Task requirements:
For the word "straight", find each line in the entries where it occurs and copy that line.

Data records:
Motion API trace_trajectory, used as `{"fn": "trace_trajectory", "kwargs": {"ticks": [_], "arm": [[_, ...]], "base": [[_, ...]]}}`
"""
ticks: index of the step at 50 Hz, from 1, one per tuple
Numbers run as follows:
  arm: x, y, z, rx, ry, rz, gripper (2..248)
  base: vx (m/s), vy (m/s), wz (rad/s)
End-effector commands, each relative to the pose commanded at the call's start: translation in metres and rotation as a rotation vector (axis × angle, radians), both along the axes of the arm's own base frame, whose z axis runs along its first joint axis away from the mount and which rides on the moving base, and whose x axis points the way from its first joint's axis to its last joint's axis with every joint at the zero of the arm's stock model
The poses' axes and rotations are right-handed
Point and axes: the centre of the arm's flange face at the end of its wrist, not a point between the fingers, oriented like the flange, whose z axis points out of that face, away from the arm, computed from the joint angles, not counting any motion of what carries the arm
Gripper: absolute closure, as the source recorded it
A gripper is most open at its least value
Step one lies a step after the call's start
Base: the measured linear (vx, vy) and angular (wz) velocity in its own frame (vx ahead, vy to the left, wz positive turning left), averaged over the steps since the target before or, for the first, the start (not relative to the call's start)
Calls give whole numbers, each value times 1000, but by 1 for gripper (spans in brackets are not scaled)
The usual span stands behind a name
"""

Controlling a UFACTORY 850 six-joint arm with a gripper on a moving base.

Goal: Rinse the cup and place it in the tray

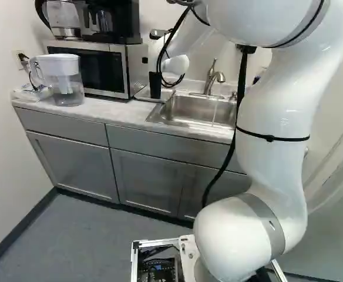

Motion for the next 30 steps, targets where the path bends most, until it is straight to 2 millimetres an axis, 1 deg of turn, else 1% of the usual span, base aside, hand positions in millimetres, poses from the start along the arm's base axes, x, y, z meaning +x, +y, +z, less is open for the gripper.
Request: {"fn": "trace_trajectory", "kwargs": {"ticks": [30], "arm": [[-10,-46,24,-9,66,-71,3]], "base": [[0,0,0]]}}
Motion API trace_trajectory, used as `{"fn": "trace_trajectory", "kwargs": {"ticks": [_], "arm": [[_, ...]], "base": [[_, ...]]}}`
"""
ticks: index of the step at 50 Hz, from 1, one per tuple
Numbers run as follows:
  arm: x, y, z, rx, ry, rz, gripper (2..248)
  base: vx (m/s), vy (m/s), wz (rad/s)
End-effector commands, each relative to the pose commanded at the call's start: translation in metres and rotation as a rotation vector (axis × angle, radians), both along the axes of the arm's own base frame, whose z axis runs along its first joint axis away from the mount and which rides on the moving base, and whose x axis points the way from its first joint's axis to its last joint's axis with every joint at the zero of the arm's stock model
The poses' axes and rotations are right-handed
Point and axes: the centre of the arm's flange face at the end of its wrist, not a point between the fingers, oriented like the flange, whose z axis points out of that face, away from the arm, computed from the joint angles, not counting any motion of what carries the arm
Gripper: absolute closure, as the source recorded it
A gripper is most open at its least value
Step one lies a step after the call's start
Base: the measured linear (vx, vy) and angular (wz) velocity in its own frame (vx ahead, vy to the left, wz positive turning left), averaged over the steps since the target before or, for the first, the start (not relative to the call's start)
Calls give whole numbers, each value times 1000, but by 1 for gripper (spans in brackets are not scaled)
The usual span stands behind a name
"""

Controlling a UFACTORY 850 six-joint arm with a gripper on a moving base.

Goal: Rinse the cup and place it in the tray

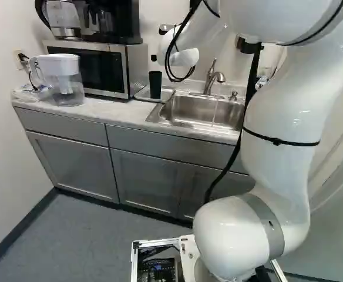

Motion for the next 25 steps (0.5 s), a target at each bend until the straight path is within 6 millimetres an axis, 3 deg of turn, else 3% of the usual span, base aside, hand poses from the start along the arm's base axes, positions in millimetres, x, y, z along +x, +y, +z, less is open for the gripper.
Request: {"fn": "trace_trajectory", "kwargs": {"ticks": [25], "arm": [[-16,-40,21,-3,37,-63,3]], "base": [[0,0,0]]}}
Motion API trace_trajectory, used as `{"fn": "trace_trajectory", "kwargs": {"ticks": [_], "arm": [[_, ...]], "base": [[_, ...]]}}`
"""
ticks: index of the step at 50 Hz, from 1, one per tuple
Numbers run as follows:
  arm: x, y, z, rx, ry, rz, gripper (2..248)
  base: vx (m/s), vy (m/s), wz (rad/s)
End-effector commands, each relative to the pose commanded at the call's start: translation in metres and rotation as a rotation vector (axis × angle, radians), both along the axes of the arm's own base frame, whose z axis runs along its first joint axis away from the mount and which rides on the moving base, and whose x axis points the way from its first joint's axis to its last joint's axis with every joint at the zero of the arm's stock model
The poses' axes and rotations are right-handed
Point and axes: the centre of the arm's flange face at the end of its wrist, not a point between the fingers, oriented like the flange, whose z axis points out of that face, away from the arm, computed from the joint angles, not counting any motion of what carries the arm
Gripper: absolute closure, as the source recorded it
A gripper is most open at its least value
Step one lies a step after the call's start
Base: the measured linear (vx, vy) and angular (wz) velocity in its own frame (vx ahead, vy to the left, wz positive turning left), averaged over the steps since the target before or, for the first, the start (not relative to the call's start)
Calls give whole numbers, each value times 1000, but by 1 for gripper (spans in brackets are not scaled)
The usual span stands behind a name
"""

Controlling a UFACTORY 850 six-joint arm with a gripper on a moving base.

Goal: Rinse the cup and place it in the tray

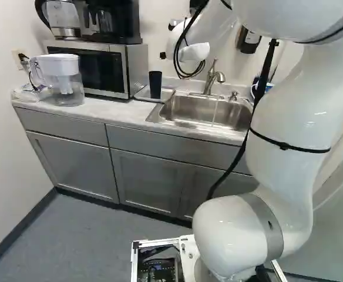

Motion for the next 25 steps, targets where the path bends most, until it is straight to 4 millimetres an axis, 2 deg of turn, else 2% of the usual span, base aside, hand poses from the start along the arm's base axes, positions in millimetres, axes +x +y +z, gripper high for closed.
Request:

Expected output:
Motion for the next 30 steps, targets where the path bends most, until it is straight to 2 millimetres an axis, 1 deg of turn, else 1% of the usual span, base aside, hand positions in millimetres, poses from the start along the arm's base axes, x, y, z meaning +x, +y, +z, less is open for the gripper.
Motion for the next 25 steps (0.5 s), a target at each bend until the straight path is within 6 millimetres an axis, 3 deg of turn, else 3% of the usual span, base aside, hand poses from the start along the arm's base axes, positions in millimetres, x, y, z along +x, +y, +z, less is open for the gripper.
Motion for the next 25 steps, targets where the path bends most, until it is straight to 4 millimetres an axis, 2 deg of turn, else 2% of the usual span, base aside, hand poses from the start along the arm's base axes, positions in millimetres, axes +x +y +z, gripper high for closed.

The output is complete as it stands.